> [Exercise brief]:
Only the lines below from the one containing "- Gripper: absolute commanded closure" to the one containing "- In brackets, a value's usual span" should be repeated, both included and unchanged.

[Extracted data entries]
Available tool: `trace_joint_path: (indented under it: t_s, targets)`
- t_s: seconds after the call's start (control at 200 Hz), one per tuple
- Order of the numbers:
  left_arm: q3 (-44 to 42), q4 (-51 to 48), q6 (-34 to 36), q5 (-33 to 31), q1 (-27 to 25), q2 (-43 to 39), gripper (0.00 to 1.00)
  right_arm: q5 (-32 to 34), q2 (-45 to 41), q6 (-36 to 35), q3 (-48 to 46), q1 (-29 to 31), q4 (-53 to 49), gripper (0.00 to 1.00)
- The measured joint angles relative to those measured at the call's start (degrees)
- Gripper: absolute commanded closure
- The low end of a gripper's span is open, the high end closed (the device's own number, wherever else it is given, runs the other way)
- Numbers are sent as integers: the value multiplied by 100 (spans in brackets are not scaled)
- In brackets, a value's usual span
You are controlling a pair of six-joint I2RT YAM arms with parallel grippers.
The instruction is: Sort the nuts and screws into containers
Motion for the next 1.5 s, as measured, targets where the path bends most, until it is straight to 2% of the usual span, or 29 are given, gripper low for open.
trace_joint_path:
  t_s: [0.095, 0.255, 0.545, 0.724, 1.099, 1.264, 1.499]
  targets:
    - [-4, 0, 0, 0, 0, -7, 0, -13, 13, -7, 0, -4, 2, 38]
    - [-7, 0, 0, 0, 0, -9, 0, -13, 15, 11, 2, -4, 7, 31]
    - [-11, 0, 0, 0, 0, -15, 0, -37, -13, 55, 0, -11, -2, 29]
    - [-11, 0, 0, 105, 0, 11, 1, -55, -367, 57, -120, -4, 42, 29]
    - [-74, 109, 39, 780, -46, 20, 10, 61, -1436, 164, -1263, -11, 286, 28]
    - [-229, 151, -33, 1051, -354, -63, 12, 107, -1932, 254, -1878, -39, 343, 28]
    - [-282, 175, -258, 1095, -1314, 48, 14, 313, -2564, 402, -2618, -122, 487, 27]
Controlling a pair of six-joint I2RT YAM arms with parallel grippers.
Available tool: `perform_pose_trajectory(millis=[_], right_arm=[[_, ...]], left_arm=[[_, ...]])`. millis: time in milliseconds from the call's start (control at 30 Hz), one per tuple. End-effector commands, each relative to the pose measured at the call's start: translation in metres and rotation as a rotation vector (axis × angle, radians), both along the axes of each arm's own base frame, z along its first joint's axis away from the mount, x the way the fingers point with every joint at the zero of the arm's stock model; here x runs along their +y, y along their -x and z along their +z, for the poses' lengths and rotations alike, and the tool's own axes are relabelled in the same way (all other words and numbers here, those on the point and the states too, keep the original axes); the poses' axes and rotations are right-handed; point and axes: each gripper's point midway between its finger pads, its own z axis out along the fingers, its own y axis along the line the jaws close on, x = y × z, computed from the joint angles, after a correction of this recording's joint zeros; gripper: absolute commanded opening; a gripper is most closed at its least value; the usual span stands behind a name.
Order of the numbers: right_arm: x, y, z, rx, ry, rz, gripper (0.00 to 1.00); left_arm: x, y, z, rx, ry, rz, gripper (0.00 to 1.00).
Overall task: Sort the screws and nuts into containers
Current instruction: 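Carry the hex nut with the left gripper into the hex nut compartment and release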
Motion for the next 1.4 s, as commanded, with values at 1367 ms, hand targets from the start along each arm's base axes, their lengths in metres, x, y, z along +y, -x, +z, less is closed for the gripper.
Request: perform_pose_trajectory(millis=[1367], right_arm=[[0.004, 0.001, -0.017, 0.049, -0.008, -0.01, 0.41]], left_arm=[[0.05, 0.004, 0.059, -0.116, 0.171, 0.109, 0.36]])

> [Reply]:
- Gripper: absolute commanded closure
- The low end of a gripper's span is open, the high end closed (the device's own number, wherever else it is given, runs the other way)
- Numbers are sent as integers: the value multiplied by 100 (spans in brackets are not scaled)
- In brackets, a value's usual span

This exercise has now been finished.